(Data records)
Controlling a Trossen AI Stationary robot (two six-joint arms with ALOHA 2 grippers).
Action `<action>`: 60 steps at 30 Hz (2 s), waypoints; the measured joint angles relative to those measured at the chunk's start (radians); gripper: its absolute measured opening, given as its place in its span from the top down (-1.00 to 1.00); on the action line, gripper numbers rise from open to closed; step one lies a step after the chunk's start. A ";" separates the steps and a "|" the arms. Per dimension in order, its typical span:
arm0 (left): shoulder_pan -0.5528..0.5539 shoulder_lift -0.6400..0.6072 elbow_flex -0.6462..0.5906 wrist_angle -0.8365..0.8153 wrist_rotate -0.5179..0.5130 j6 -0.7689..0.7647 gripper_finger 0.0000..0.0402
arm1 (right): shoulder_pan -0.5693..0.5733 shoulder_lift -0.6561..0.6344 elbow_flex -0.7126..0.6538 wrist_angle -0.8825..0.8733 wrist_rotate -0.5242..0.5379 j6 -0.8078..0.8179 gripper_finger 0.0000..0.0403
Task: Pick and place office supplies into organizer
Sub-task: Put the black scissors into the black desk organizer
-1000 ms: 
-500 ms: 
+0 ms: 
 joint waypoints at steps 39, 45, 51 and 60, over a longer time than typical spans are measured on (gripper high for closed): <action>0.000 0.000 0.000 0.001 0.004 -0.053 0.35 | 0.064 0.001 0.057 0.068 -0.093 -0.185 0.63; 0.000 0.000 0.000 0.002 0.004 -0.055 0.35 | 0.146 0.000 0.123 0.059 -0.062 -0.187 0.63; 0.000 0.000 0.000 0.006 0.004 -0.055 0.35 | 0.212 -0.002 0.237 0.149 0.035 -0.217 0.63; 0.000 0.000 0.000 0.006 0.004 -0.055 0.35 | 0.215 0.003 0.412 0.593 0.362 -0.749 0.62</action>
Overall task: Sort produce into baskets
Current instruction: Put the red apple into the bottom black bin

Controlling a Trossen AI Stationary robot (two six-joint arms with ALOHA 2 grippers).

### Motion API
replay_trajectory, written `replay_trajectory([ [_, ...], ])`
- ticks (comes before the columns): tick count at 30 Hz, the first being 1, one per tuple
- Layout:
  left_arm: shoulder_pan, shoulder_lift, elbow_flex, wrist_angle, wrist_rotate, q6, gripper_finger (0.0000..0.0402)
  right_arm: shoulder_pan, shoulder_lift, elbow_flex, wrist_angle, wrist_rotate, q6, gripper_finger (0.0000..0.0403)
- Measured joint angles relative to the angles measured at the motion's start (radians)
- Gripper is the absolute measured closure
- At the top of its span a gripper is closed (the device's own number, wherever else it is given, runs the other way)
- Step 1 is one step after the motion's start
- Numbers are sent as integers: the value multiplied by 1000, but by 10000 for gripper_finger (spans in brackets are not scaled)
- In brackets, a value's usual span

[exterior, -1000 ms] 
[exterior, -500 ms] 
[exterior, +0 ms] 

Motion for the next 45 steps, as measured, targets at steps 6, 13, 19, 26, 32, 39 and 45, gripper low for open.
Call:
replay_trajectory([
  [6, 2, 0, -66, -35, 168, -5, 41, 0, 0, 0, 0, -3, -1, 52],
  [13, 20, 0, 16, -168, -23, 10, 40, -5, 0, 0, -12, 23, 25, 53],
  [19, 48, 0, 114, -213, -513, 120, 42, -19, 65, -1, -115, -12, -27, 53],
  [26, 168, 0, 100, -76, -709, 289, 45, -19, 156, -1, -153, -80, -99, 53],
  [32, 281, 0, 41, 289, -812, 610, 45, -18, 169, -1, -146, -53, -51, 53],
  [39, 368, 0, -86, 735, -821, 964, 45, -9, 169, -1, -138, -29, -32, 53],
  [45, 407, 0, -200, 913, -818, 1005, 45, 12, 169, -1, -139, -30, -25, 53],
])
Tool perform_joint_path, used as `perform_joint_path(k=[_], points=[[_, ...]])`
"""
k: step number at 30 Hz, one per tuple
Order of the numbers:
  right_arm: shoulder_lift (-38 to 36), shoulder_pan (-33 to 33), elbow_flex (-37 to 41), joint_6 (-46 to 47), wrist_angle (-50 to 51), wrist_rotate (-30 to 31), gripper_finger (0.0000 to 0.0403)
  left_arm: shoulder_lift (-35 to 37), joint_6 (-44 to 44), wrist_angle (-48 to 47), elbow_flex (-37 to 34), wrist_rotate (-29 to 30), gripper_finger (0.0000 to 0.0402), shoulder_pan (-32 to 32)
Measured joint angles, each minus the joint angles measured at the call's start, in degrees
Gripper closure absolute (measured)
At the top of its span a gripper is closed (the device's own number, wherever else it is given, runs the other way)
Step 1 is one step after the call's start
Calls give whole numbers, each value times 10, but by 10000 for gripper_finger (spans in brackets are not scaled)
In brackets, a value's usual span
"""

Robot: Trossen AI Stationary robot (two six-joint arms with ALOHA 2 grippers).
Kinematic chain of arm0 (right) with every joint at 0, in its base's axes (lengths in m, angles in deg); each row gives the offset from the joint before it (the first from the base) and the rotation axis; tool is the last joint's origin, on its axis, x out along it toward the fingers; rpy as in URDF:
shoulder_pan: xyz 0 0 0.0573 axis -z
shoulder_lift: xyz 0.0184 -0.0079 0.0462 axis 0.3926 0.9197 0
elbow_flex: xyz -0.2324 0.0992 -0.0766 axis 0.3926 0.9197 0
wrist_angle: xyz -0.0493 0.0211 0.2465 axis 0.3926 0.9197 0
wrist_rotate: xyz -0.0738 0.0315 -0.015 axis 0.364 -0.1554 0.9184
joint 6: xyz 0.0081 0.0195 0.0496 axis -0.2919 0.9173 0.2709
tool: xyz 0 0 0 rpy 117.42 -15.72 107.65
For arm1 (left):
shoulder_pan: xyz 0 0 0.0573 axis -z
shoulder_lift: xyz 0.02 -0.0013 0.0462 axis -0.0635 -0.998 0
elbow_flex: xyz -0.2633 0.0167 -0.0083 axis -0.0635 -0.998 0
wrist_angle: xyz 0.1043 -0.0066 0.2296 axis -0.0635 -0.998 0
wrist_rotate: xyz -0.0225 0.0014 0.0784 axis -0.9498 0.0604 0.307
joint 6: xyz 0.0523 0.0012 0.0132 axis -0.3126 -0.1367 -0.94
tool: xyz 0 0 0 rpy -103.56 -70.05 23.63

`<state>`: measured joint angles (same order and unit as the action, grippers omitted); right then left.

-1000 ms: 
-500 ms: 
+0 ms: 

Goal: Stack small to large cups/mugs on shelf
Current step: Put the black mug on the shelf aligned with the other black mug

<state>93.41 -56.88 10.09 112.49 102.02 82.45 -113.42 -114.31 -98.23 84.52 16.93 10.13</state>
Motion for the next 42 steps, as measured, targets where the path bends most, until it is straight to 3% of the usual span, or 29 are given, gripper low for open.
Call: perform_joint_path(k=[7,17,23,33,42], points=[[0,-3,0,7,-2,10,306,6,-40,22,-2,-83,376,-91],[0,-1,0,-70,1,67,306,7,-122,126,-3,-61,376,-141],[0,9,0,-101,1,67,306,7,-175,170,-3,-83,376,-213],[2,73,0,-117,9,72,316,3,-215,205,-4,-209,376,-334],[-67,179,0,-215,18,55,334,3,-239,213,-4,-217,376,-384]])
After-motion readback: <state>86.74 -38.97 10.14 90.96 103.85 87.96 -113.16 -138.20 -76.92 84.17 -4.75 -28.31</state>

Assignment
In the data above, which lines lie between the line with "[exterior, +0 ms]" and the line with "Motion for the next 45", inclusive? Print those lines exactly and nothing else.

Written answer
[exterior, +0 ms] 

Motion for the next 45 steps, as measured, targets at steps 6, 13, 19, 26, 32, 39 and 45, gripper low for open.

Nothing else is required to finish the exercise.